*Exercise description*: Beginning with the first line, please return the entries exactly through the line that contains "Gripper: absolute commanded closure", and leave out all later lines.

Extracted records
○ ○ ○ ○ ○ ○ ○

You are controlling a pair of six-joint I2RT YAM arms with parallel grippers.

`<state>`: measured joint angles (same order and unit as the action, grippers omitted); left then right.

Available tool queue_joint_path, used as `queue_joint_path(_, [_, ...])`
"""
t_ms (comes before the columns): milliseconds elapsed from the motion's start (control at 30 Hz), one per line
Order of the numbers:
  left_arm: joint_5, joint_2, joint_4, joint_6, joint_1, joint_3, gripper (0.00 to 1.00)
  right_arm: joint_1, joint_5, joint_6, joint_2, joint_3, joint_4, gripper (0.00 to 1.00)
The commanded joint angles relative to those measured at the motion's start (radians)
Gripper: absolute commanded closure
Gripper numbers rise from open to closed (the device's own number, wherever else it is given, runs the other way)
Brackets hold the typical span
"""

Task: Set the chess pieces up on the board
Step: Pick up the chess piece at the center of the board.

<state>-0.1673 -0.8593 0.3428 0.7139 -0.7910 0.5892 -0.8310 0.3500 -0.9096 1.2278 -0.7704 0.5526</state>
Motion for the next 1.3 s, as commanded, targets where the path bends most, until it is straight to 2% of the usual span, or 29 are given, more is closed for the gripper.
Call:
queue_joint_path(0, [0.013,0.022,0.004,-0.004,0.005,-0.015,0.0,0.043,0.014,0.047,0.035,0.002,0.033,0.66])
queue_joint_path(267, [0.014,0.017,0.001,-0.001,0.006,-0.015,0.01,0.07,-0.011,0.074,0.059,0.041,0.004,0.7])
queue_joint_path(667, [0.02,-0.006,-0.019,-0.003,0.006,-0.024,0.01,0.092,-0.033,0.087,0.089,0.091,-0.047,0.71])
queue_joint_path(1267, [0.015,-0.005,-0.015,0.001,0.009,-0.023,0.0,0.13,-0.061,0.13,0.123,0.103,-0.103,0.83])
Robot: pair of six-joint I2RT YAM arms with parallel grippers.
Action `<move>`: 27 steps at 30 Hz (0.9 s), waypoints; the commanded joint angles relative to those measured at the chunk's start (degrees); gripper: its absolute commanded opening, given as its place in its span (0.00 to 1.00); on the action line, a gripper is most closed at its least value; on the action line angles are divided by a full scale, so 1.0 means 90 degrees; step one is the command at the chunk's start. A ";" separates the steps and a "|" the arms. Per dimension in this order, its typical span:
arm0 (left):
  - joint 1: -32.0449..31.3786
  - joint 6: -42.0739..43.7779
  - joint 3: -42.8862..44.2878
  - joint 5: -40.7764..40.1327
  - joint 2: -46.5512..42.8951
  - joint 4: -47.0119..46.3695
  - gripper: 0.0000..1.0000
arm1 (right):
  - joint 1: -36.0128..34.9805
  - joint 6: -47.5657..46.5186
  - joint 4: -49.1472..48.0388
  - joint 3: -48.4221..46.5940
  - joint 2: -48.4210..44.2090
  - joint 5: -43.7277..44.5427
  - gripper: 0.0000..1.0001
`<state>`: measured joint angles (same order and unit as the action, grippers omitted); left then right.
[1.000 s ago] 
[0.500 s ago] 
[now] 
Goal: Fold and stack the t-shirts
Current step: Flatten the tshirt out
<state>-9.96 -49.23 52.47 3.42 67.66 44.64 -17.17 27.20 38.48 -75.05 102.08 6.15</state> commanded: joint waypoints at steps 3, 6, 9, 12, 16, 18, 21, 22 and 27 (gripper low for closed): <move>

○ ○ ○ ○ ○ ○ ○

*Response for this exercise*:
You are controlling a pair of six-joint I2RT YAM arms with parallel grippers.

`<state>`: measured joint angles (same order and unit as the action, grippers omitted); left then right.

Available tool queue_joint_path, used as `queue_joint_path(_, [_, ...])`
"""
t_ms (comes before the columns): milliseconds elapsed from the motion's start (control at 30 Hz), one per line
Order of the numbers:
  left_arm: joint_5, joint_2, joint_4, joint_6, joint_1, joint_3, gripper (0.00 to 1.00)
  right_arm: joint_1, joint_5, joint_6, joint_2, joint_3, joint_4, gripper (0.00 to 1.00)
The commanded joint angles relative to those measured at the motion's start (radians)
Gripper: absolute commanded closure

With that, the exercise is complete.